_WORK TASK_: Transcribe the full listing without changing a word, and omit its pictures.
<<<<
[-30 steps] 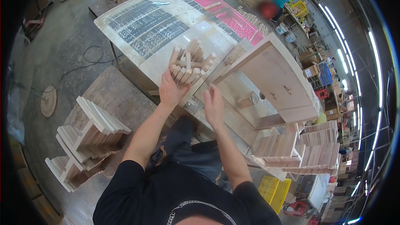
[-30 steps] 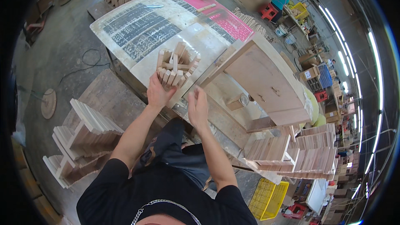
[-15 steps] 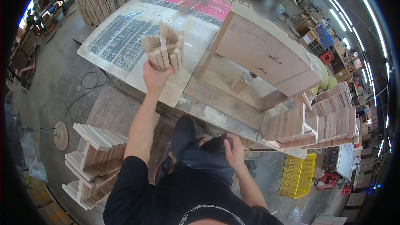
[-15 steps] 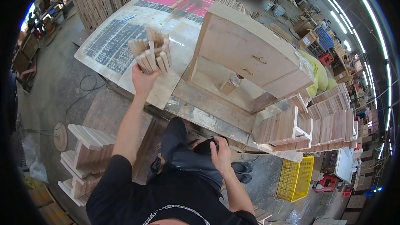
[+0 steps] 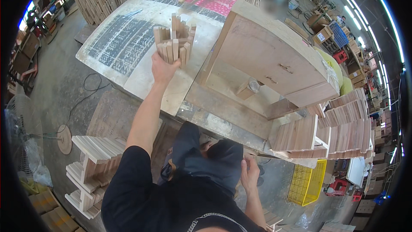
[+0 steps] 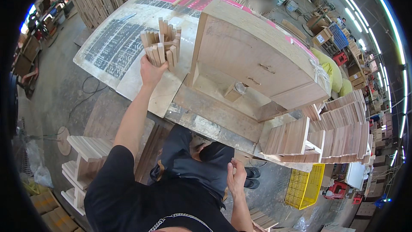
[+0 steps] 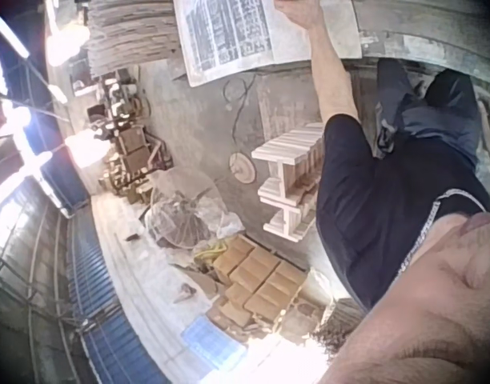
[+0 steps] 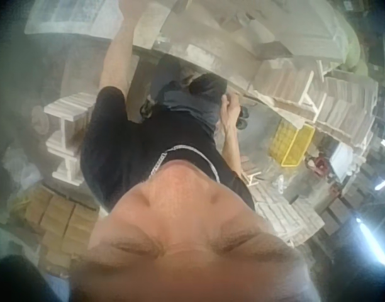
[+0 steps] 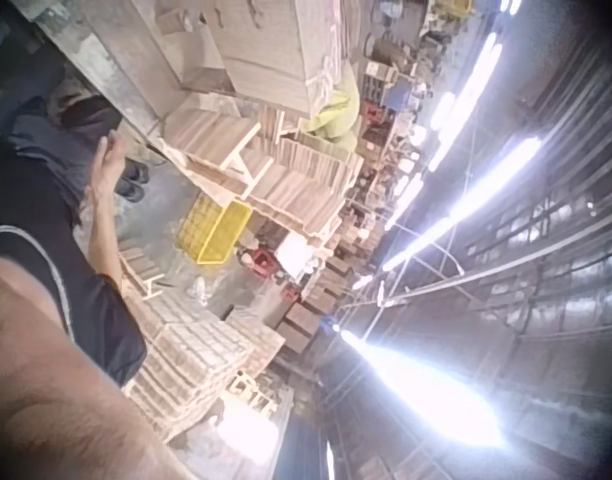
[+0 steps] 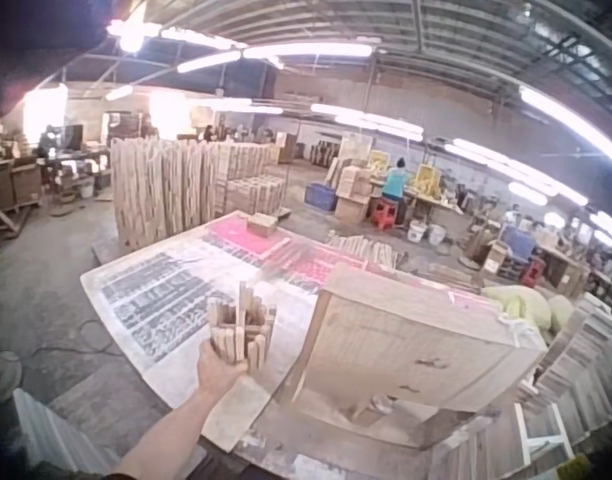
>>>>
_SOLUTION TO THIS PROBLEM_:
[-30 steps] 
[-30 steps] 
[-15 steps] 
[-15 steps] 
[+0 steps] 
[+0 steps] 
[+0 steps] 
[+0 steps] 
[+0 steps] 
[+0 steps] 

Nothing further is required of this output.